Boston-based biotechnology company Puretech Health (PRTC) has a strong track record of creating value for shareholders.



Yet its share price languishes more than 50% below a sum-of-the- parts valuation and implies the company’s internal pipeline of assets is worthless, which is far too pessimistic and provides savvy investors with a relatively low-risk buying opportunity.



Puretech operates a unique, hybrid business model whereby it invests its own capital to develop a pipeline of assets as well as running a ‘Founded Entities’ business for outside investors to provide capital.

Crystallising value in the Nasdaq-listed quoted Founded Entities has allowed the company to fund new projects and return capital to shareholders. These entities have raised $3.8 billion since 2018, of which 96% was funded by third parties.

The most successful entity to date has been Karuna Therapeutics (KRTX:NASDAQ), which has an oral schizophrenia drug KarXT in development.
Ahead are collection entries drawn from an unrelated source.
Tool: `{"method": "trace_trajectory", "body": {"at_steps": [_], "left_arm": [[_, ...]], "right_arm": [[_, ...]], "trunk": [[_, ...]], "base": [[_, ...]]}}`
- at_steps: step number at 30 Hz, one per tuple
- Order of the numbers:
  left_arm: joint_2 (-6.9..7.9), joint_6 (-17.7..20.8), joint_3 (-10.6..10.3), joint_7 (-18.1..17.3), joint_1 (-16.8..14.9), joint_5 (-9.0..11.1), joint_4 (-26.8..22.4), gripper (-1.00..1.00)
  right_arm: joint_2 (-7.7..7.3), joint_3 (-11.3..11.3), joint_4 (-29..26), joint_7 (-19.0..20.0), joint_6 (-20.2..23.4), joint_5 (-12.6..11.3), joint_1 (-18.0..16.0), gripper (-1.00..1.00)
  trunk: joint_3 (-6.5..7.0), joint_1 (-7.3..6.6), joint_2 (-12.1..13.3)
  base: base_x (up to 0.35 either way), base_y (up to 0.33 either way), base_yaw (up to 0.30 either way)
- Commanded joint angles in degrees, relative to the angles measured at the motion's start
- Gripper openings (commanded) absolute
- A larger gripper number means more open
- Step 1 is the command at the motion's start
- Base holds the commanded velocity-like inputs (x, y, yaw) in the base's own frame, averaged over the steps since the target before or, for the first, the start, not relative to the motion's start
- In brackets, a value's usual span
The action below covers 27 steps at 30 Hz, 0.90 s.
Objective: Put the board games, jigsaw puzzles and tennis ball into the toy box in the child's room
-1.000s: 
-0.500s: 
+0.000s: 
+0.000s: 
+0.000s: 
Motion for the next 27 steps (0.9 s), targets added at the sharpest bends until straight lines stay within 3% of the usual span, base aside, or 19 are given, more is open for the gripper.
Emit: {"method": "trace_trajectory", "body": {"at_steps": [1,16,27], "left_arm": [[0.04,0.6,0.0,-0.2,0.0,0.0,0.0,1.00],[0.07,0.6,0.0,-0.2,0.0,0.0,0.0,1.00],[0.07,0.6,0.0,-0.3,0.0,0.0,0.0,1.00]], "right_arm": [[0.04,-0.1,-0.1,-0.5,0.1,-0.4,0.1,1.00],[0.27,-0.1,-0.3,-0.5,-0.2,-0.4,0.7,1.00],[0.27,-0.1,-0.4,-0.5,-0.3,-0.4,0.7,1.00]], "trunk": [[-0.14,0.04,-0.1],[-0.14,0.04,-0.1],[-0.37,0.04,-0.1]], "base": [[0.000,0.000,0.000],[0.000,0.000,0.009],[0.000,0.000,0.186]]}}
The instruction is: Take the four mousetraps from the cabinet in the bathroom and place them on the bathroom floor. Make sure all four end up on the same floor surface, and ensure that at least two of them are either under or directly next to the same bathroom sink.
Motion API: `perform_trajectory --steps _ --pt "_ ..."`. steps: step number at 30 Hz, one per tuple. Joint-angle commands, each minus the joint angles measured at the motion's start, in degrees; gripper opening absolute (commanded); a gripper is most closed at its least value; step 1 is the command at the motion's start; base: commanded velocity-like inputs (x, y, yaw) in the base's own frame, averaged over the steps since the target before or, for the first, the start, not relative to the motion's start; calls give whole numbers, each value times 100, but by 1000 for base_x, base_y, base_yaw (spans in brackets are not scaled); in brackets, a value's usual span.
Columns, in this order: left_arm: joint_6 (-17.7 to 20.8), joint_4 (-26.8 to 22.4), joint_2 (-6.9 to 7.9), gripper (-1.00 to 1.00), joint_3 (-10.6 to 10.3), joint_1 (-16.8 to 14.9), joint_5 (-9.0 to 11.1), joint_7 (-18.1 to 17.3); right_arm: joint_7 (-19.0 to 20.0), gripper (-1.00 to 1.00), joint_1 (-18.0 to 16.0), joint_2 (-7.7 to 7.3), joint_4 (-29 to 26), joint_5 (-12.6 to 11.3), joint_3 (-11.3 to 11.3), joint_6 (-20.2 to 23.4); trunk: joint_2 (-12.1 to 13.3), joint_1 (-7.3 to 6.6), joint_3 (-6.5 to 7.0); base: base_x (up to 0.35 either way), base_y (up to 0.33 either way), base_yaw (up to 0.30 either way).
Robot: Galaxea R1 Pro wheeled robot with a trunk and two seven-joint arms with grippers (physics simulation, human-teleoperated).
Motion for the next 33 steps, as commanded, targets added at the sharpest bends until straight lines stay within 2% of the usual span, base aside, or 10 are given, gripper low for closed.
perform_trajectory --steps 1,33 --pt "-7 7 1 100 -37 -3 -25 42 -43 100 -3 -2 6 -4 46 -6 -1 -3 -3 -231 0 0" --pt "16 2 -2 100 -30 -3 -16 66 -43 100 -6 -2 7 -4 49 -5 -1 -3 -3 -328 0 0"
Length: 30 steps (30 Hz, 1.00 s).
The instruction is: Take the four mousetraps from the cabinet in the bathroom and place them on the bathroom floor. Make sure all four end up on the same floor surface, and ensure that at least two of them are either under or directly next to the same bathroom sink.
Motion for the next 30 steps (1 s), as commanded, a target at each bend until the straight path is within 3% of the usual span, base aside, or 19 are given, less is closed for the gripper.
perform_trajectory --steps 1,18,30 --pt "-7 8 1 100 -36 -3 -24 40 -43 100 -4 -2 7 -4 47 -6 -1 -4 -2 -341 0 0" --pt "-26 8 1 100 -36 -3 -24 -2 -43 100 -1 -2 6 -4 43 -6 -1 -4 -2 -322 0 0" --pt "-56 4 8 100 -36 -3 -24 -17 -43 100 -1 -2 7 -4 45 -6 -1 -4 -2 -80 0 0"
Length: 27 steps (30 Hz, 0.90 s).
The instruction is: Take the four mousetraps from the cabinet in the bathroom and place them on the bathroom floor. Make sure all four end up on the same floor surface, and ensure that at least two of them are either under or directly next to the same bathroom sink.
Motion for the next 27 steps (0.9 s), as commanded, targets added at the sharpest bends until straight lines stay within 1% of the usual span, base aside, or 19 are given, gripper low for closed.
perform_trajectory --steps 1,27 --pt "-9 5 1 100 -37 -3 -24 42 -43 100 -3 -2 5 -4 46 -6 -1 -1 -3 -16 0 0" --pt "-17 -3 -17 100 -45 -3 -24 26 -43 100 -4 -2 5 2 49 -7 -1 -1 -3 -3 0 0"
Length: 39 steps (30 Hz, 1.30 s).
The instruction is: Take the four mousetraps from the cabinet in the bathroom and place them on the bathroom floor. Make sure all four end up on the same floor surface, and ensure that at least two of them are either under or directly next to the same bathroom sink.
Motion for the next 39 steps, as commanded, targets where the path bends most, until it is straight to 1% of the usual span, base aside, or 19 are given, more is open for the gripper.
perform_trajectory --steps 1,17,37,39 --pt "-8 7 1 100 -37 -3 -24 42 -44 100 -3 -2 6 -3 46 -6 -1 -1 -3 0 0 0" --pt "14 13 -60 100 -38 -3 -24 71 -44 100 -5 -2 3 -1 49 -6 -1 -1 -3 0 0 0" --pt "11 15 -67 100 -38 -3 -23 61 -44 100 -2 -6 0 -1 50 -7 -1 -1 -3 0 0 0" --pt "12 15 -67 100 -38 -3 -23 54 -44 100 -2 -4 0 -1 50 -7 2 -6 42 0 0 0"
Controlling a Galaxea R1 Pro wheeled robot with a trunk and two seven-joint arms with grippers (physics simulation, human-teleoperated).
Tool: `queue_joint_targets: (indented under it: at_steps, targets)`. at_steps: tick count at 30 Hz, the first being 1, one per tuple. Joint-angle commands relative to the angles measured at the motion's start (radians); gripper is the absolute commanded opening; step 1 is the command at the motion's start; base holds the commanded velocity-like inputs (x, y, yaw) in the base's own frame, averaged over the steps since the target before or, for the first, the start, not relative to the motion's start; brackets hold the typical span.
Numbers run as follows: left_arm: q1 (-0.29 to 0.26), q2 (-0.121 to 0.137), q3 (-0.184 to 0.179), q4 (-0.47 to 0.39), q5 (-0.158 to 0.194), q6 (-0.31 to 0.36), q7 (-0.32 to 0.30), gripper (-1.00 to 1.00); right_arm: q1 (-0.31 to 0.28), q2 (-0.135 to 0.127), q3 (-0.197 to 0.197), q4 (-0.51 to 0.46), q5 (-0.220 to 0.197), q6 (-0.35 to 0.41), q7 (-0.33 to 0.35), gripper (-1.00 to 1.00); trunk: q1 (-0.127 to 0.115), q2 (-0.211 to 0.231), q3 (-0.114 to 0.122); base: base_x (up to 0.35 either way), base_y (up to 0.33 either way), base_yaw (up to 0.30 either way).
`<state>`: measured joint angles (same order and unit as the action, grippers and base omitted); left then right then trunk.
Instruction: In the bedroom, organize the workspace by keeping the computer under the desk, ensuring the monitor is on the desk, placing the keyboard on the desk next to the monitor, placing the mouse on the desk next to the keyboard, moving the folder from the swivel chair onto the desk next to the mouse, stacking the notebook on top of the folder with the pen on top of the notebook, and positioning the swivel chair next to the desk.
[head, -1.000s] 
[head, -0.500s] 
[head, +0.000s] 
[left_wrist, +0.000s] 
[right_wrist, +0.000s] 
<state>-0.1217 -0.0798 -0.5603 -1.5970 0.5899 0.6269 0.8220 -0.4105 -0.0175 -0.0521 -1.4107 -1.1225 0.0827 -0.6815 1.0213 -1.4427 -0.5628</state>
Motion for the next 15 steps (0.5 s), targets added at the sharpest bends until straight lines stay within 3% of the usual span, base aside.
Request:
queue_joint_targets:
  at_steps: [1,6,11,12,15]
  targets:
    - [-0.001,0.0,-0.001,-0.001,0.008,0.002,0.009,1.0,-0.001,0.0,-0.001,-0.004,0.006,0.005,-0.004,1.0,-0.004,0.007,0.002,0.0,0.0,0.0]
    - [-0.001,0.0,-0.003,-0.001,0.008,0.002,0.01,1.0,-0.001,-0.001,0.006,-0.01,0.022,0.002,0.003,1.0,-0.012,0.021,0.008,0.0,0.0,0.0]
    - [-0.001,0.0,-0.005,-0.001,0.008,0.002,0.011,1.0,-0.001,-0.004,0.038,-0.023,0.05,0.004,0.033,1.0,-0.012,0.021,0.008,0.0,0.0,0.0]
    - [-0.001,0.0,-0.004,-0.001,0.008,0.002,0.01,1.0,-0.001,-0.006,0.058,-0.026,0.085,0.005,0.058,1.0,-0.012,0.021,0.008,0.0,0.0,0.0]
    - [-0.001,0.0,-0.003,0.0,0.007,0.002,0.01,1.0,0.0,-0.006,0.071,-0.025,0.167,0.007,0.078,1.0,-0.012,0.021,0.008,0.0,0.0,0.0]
Approval is expected in 2024 and would make KarXT the first new schizophrenia treatment to be commercialised in over 50 years.

Analysts at William Blair estimate KarXT could generate revenue of $2.5 billion a year in the US by 2028, making it a ‘blockbuster’ treatment.

Puretech sold a royalty interest in KarXT to Nasdaq-listed Royalty Pharma (RPRX:NASDAQ). This comprises of an upfront payment of $100 million, up to $400 million in commercial milestones and royalties on sales over $2 billion.

In aggregate, the company has the potential to crystallise $780 million from an initial $18.5 million investment and it still retains an equity interest of $375 million equating to a return on investment of over 60 times.

Liberum believes two more of the company’s clinical-stage assets have unrecognised ‘blockbuster’ potential.

Puretech’s $320 million of cash and cash equivalents on the balance sheet and its stake in Karuna shares, worth around $195 million, add up to more than its current market capitalisation.

Liberum estimates the value of the other founded entities and risk-adjusted value from the firm’s internal pipeline adds up to 370p per share, which means the shares are trading at a 59% discount to intrinsic value, implying 142% upside.

The biggest risk is the shares remain unappreciated and value takes longer than expected to crystallise. This might be a problem for a normal biotech company developing a drug pipeline as financing needs are never far away.

However, this clearly isn’t a concern for Puretech given the huge amount of cash sitting on its balance sheet. This in turn may invite potential bidders for the business and provides another possible exit for patient investors.